TASK REQUIREMENTS
Could you retype every line below exactly, omitting the images?
Start of EXTRACTED ENTRIES
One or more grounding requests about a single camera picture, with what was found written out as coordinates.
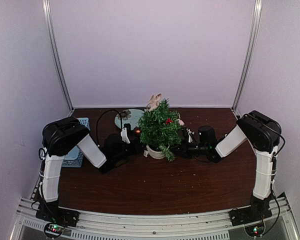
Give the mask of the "white battery box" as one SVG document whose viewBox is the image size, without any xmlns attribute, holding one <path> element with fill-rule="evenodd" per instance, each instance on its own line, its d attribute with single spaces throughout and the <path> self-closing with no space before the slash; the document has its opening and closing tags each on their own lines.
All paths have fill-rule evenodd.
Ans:
<svg viewBox="0 0 300 240">
<path fill-rule="evenodd" d="M 147 157 L 149 157 L 149 155 L 150 155 L 149 151 L 144 150 L 143 156 L 147 158 Z"/>
</svg>

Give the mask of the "red brown bauble ornament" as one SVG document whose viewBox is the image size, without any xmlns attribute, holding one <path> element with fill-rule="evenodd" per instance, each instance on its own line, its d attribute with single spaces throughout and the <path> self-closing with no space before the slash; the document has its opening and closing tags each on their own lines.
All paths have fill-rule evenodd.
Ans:
<svg viewBox="0 0 300 240">
<path fill-rule="evenodd" d="M 135 128 L 133 129 L 133 134 L 134 134 L 135 137 L 139 138 L 140 135 L 141 135 L 141 130 L 140 130 L 140 128 L 139 128 L 139 127 L 135 127 Z"/>
</svg>

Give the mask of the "pink pompom ornament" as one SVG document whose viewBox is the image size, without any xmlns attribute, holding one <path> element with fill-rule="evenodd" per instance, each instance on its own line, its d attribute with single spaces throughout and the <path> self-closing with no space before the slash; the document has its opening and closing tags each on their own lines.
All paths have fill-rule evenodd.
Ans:
<svg viewBox="0 0 300 240">
<path fill-rule="evenodd" d="M 184 123 L 181 119 L 178 120 L 178 123 L 179 123 L 181 126 L 184 126 L 184 125 L 185 125 L 185 123 Z"/>
</svg>

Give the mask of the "small green christmas tree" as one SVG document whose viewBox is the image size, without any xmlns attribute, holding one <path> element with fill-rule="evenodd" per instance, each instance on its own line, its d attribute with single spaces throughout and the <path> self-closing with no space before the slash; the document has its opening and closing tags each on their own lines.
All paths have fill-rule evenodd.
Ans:
<svg viewBox="0 0 300 240">
<path fill-rule="evenodd" d="M 168 118 L 173 123 L 166 124 Z M 173 162 L 176 157 L 172 148 L 181 144 L 181 131 L 184 128 L 179 124 L 179 119 L 180 114 L 170 109 L 169 100 L 163 99 L 155 110 L 144 112 L 139 119 L 140 142 Z"/>
</svg>

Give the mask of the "beige fabric bow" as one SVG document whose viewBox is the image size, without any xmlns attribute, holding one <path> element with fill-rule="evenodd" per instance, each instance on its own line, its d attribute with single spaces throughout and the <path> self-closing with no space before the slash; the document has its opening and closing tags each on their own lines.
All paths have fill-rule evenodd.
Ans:
<svg viewBox="0 0 300 240">
<path fill-rule="evenodd" d="M 144 111 L 151 112 L 155 110 L 160 105 L 161 98 L 162 98 L 162 93 L 153 94 L 148 100 Z"/>
</svg>

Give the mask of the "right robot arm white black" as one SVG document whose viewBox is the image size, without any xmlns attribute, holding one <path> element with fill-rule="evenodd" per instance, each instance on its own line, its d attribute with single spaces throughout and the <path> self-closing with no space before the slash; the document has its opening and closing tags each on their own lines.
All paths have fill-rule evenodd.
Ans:
<svg viewBox="0 0 300 240">
<path fill-rule="evenodd" d="M 212 163 L 219 163 L 244 142 L 249 142 L 256 157 L 255 183 L 246 210 L 249 220 L 258 220 L 269 208 L 273 183 L 277 173 L 277 156 L 286 141 L 280 124 L 263 113 L 253 110 L 240 117 L 235 127 L 223 138 L 217 139 L 213 127 L 202 125 L 195 140 L 190 128 L 181 131 L 181 143 L 175 152 L 186 159 L 203 155 Z"/>
</svg>

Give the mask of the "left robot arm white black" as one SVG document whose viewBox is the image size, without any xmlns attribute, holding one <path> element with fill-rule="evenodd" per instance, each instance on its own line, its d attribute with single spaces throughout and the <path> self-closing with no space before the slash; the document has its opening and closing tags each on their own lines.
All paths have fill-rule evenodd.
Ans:
<svg viewBox="0 0 300 240">
<path fill-rule="evenodd" d="M 122 165 L 130 156 L 144 149 L 138 135 L 130 138 L 130 129 L 122 127 L 119 134 L 109 135 L 103 148 L 92 139 L 90 130 L 71 116 L 51 122 L 42 130 L 43 147 L 38 151 L 42 160 L 40 167 L 39 202 L 40 211 L 51 222 L 62 218 L 59 208 L 59 180 L 66 155 L 75 147 L 102 174 Z"/>
</svg>

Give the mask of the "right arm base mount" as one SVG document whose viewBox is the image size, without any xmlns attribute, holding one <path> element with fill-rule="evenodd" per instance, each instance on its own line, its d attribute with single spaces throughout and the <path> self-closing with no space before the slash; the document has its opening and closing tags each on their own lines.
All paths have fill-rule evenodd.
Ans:
<svg viewBox="0 0 300 240">
<path fill-rule="evenodd" d="M 232 226 L 246 225 L 272 216 L 269 201 L 266 200 L 253 200 L 249 206 L 234 208 L 228 214 Z"/>
</svg>

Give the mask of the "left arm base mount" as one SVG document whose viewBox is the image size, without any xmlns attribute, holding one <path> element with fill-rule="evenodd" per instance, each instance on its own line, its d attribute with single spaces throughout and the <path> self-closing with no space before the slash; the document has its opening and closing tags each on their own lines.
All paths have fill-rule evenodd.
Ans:
<svg viewBox="0 0 300 240">
<path fill-rule="evenodd" d="M 56 223 L 65 227 L 76 227 L 79 220 L 79 215 L 80 213 L 78 211 L 60 208 L 58 209 L 58 212 L 54 214 L 54 216 L 48 211 L 38 211 L 35 214 L 35 217 L 37 219 Z"/>
</svg>
End of EXTRACTED ENTRIES
RESULT FOR THIS EXERCISE
One or more grounding requests about a single camera picture, with what was found written out as coordinates.
Give the mask of the "white battery box" as one SVG document whose viewBox is the image size, without any xmlns attribute, holding one <path> element with fill-rule="evenodd" per instance, each instance on its own line, its d attribute with single spaces throughout and the <path> self-closing with no space before the slash; the document has its opening and closing tags each on their own lines.
All paths have fill-rule evenodd.
Ans:
<svg viewBox="0 0 300 240">
<path fill-rule="evenodd" d="M 147 157 L 149 157 L 149 155 L 150 155 L 149 151 L 144 150 L 143 156 L 147 158 Z"/>
</svg>

Give the mask of the "red brown bauble ornament" as one SVG document whose viewBox is the image size, without any xmlns attribute, holding one <path> element with fill-rule="evenodd" per instance, each instance on its own line, its d attribute with single spaces throughout and the <path> self-closing with no space before the slash; the document has its opening and closing tags each on their own lines.
All paths have fill-rule evenodd.
Ans:
<svg viewBox="0 0 300 240">
<path fill-rule="evenodd" d="M 135 128 L 133 129 L 133 134 L 134 134 L 135 137 L 139 138 L 140 135 L 141 135 L 141 130 L 140 130 L 140 128 L 139 128 L 139 127 L 135 127 Z"/>
</svg>

Give the mask of the "pink pompom ornament" as one SVG document whose viewBox is the image size, without any xmlns attribute, holding one <path> element with fill-rule="evenodd" per instance, each instance on its own line, its d attribute with single spaces throughout and the <path> self-closing with no space before the slash; the document has its opening and closing tags each on their own lines.
All paths have fill-rule evenodd.
Ans:
<svg viewBox="0 0 300 240">
<path fill-rule="evenodd" d="M 184 123 L 181 119 L 178 120 L 178 123 L 179 123 L 181 126 L 184 126 L 184 125 L 185 125 L 185 123 Z"/>
</svg>

Give the mask of the "small green christmas tree" as one SVG document whose viewBox is the image size, without any xmlns attribute, holding one <path> element with fill-rule="evenodd" per instance, each instance on its own line, its d attribute with single spaces throughout and the <path> self-closing with no space before the slash; the document has its opening and closing tags each on their own lines.
All paths have fill-rule evenodd.
Ans:
<svg viewBox="0 0 300 240">
<path fill-rule="evenodd" d="M 168 118 L 173 123 L 166 124 Z M 173 162 L 176 157 L 172 148 L 181 144 L 181 131 L 184 128 L 179 124 L 179 119 L 180 114 L 170 109 L 169 100 L 163 99 L 155 110 L 144 112 L 139 119 L 140 142 Z"/>
</svg>

Give the mask of the "beige fabric bow" as one SVG document whose viewBox is the image size, without any xmlns attribute, holding one <path> element with fill-rule="evenodd" per instance, each instance on its own line, its d attribute with single spaces throughout and the <path> self-closing with no space before the slash; the document has its opening and closing tags each on their own lines.
All paths have fill-rule evenodd.
Ans:
<svg viewBox="0 0 300 240">
<path fill-rule="evenodd" d="M 144 111 L 151 112 L 155 110 L 160 105 L 161 98 L 162 98 L 162 93 L 153 94 L 148 100 Z"/>
</svg>

Give the mask of the "right robot arm white black" as one SVG document whose viewBox is the image size, without any xmlns attribute, holding one <path> element with fill-rule="evenodd" per instance, each instance on its own line, its d attribute with single spaces throughout and the <path> self-closing with no space before the slash; the document has its opening and closing tags each on their own lines.
All paths have fill-rule evenodd.
Ans:
<svg viewBox="0 0 300 240">
<path fill-rule="evenodd" d="M 212 163 L 219 163 L 244 142 L 249 142 L 256 157 L 255 183 L 246 210 L 249 220 L 258 220 L 269 208 L 273 183 L 277 173 L 277 156 L 286 141 L 280 124 L 263 113 L 253 110 L 240 117 L 235 127 L 223 138 L 217 139 L 213 127 L 202 125 L 195 140 L 190 128 L 181 131 L 181 143 L 175 152 L 186 159 L 203 155 Z"/>
</svg>

Give the mask of the "left robot arm white black" as one SVG document whose viewBox is the image size, without any xmlns attribute, holding one <path> element with fill-rule="evenodd" per instance, each instance on its own line, its d attribute with single spaces throughout and the <path> self-closing with no space before the slash; the document has its opening and closing tags each on their own lines.
All paths have fill-rule evenodd.
Ans:
<svg viewBox="0 0 300 240">
<path fill-rule="evenodd" d="M 122 165 L 130 156 L 144 149 L 138 135 L 130 138 L 130 129 L 122 127 L 119 134 L 109 135 L 103 148 L 92 139 L 90 130 L 71 116 L 51 122 L 42 130 L 43 147 L 38 151 L 42 160 L 40 167 L 39 202 L 40 211 L 51 222 L 62 218 L 59 208 L 59 180 L 66 155 L 75 147 L 102 174 Z"/>
</svg>

Give the mask of the "right arm base mount" as one SVG document whose viewBox is the image size, without any xmlns attribute, holding one <path> element with fill-rule="evenodd" per instance, each instance on its own line, its d attribute with single spaces throughout and the <path> self-closing with no space before the slash; the document has its opening and closing tags each on their own lines.
All paths have fill-rule evenodd.
Ans:
<svg viewBox="0 0 300 240">
<path fill-rule="evenodd" d="M 232 226 L 246 225 L 272 216 L 269 201 L 266 200 L 253 200 L 249 206 L 234 208 L 228 214 Z"/>
</svg>

Give the mask of the "left arm base mount" as one SVG document whose viewBox is the image size, without any xmlns attribute, holding one <path> element with fill-rule="evenodd" per instance, each instance on its own line, its d attribute with single spaces throughout and the <path> self-closing with no space before the slash; the document has its opening and closing tags each on their own lines.
All paths have fill-rule evenodd.
Ans:
<svg viewBox="0 0 300 240">
<path fill-rule="evenodd" d="M 56 223 L 65 227 L 76 227 L 79 220 L 79 215 L 80 213 L 78 211 L 60 208 L 58 209 L 58 212 L 54 214 L 54 216 L 48 211 L 38 211 L 35 214 L 35 217 L 37 219 Z"/>
</svg>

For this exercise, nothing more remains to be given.